Look in the material below for the line holding "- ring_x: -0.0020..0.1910". Set it down exactly, with each later line up to and including the line holding "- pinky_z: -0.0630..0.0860".

• [DATA FOR REVIEW]
..........

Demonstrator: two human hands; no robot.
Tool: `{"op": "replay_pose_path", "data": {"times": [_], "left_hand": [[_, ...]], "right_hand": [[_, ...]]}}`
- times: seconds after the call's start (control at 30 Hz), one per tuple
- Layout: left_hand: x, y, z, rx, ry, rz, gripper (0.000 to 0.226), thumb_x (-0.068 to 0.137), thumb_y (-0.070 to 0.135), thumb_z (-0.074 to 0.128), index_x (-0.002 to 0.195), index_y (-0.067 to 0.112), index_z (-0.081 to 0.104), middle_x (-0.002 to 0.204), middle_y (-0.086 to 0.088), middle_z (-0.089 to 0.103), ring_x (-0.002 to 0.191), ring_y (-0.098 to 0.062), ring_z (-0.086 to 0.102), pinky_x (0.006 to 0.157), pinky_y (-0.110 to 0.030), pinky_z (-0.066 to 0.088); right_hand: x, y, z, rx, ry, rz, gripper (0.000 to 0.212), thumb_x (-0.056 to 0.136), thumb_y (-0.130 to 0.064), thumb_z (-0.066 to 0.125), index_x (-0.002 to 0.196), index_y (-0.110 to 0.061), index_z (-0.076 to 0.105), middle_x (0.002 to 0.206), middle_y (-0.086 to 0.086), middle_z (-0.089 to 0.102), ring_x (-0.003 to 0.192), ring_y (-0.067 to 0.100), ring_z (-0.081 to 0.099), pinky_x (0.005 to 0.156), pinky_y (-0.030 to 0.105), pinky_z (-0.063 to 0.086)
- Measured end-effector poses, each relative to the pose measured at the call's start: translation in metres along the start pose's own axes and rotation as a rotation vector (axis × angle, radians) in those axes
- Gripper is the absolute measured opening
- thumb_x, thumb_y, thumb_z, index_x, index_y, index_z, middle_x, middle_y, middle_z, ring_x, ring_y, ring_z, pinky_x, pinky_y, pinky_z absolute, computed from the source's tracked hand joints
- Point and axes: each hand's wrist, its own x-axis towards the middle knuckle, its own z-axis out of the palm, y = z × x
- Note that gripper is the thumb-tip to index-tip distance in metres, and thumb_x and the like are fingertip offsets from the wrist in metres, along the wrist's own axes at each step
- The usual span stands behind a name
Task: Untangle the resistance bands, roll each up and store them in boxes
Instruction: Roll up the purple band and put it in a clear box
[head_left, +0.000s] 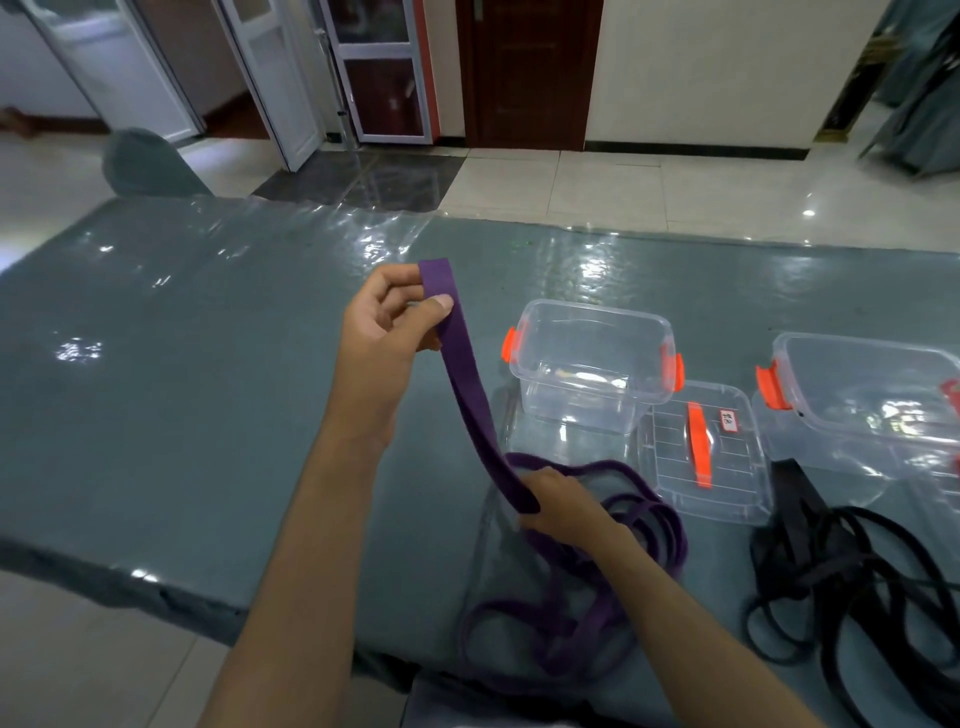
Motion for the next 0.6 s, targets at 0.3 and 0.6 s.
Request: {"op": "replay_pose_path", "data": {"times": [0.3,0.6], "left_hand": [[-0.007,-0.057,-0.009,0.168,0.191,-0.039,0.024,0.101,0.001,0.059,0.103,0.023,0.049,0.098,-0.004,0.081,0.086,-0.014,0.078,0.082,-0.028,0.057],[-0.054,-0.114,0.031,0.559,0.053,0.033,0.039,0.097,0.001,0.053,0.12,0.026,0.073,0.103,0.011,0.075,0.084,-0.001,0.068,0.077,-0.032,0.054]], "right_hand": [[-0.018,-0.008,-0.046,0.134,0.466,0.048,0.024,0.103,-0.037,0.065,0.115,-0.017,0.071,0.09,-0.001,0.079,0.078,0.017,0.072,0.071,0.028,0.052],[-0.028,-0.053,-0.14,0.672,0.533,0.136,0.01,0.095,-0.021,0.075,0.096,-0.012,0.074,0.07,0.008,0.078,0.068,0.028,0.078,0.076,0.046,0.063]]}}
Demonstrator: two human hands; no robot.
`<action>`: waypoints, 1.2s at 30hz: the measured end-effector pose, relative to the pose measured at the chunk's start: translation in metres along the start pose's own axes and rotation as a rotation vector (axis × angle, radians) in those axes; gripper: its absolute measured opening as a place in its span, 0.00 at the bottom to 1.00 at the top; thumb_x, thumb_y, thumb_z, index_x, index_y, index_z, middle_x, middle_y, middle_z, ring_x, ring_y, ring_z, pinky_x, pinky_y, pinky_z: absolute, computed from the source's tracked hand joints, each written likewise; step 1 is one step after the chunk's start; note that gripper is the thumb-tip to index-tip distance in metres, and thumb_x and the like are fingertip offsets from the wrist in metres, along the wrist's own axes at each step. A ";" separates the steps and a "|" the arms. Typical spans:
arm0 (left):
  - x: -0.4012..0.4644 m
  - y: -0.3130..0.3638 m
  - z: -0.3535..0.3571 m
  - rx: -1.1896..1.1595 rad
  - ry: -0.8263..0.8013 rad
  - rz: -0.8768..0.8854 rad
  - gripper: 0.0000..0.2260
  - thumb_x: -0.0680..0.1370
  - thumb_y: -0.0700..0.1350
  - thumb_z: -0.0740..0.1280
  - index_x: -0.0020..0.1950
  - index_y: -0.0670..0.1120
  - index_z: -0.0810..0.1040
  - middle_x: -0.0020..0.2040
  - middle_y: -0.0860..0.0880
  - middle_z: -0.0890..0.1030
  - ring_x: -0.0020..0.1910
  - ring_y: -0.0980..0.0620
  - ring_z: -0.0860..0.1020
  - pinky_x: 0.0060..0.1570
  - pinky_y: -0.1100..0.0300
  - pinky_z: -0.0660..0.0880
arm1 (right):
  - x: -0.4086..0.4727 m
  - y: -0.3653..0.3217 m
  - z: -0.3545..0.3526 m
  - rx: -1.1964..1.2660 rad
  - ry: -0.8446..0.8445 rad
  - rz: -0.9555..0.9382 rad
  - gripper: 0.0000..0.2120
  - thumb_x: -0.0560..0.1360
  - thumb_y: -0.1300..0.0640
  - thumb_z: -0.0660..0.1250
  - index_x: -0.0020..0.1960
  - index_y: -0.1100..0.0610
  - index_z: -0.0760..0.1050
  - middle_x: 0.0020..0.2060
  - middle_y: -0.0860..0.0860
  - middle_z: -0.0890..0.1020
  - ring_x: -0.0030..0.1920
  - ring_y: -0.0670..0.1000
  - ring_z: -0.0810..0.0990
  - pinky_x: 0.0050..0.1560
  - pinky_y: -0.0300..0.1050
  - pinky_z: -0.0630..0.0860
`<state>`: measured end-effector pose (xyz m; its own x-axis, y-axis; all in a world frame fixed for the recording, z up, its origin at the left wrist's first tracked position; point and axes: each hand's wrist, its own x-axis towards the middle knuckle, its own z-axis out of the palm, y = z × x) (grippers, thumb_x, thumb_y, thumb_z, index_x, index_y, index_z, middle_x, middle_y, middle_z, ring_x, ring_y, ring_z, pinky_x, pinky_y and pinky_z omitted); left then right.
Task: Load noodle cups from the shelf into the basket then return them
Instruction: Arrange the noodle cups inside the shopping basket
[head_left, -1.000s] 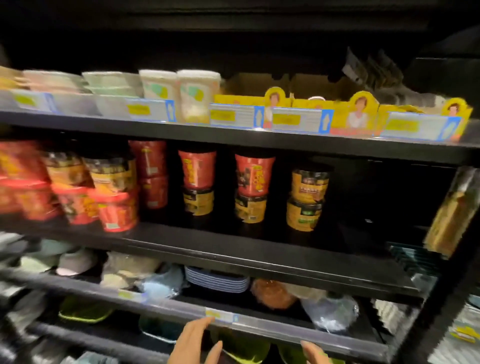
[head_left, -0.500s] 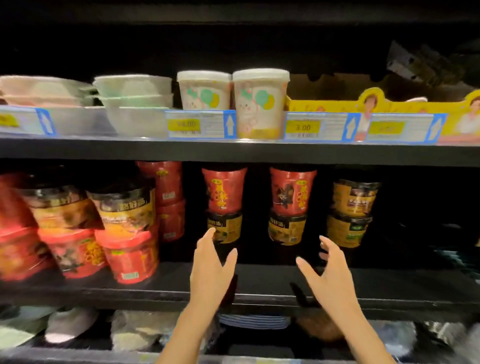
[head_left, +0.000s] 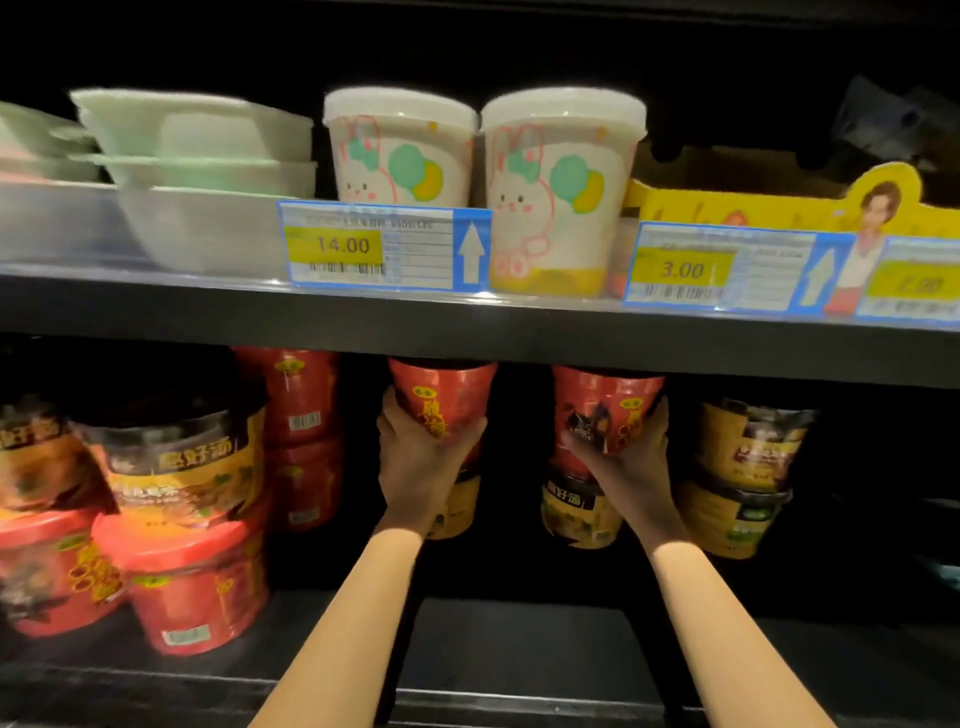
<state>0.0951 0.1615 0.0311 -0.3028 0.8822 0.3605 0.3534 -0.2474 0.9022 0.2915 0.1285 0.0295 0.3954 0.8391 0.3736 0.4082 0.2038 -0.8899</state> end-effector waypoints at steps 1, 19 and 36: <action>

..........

• [YOUR RESPONSE]
  - ring_x: -0.0020..0.1910
  - ring_y: -0.0980..0.0620
  - ring_z: -0.0860..0.1020
  - pinky_x: 0.0060..0.1570
  - pinky_y: -0.1100..0.0300
  - pinky_z: -0.0660..0.0880
arm1 (right):
  - x: -0.4086..0.4727 m
  - y: -0.3653..0.3217 m
  - z: -0.3545..0.3526 m
  - rx: -1.1964..1.2660 rad
  - ry: -0.8446..0.8445 rad
  - rz: -0.9555..0.9382 rad
  - gripper: 0.0000..0.2120
  - thumb_x: -0.0560..0.1360
  - thumb_y: -0.1300..0.0640
  - thumb_z: -0.0660..0.1250
  - index_x: -0.0020..0.1960
  - index_y: -0.1100..0.0610
  - index_z: -0.0760..0.1050
  - middle_x: 0.0020..0.2060
  - middle_y: -0.0860..0.0860
  - middle_z: -0.0890..0.1020
  - ring_x: -0.0030..0.1920
  - ring_y: -0.0670..0.1000
  - ring_z: -0.0810..0.0990
  - pinky_x: 0.0050..0.1560
  - pinky_y: -0.0300..0.1050
  - pinky_z: -0.0630..0.0860

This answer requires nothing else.